Many scholars believe that the strong similarities between Jude and 2 Peter—particularly in 2 Peter 2 and Jude 4–18—indicate that one borrowed from the other or both used a common source, with most favoring Jude as the earlier text, though conservative objections exist. The Epistle of Jude was disputed but gradually accepted as canonical by most churches by the late second century, despite early doubts about its authorship and content due to its rare citation and use of apocryphal sources. Its formal inclusion in the New Testament canon was solidified by the late fourth century.

==Authorship==
The epistle introduces itself with a simple claim of authorship: "Jude, a servant of Jesus Christ and brother of James". "James" is generally taken to mean James, brother of Jesus, a prominent leader in the early church. Introductions would typically refer to a father in the era, so the use of a brother suggests that this would only be done if the brother was famous within the community. Little is known about Jude himself. As the brother of James, it has traditionally meant Jude was also a brother of Jesus, since James is described as being the brother of Jesus. This is why Clement of Alexandria (c. 150–215 AD) wrote in his work "Comments on the Epistle of Jude" that Jude, the author, was a son of Joseph and a brother of Jesus. However, there is a dispute as to whether "brother" means someone who has the same father and mother, or a half-brother, cousin, or more distant familial relationship. This dispute over the true meaning of "brother" grew as the doctrine of the Virgin Birth evolved. For example, Saint Jerome believed that not only Mary but also Joseph were virgins their entire lives, and thus James and by extension Jude were cousins.

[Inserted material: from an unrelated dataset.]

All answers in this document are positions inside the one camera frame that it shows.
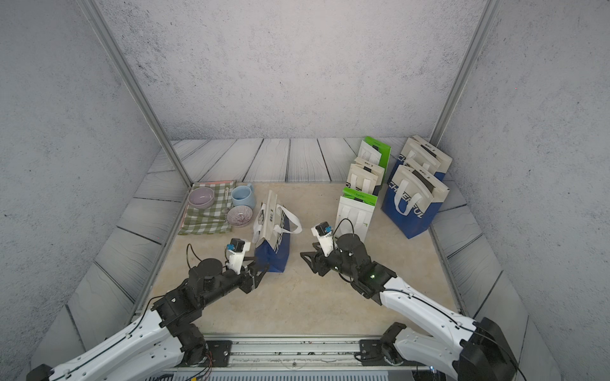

Outside the book of Jude, a "Jude" is mentioned five times in the New Testament: three times as Jude the Apostle, and twice as Jude the brother of Jesus (aside from references to Judas Iscariot and Judah, the son of the patriarch Jacob). Debate continues as to whether the author of the epistle is the apostle, the brother of Jesus, both, or neither. Scholars have argued that since the author of the letter has not identified himself as an apostle and also refers to the apostles as a third party, he cannot be identified with Jude the Apostle. Other scholars have drawn the opposite conclusion, which is that, as an apostle, he would not have made a claim of apostleship on his own behalf. Scholars who have defended the authorship of the brother of James as plausible include Richard Bauckham.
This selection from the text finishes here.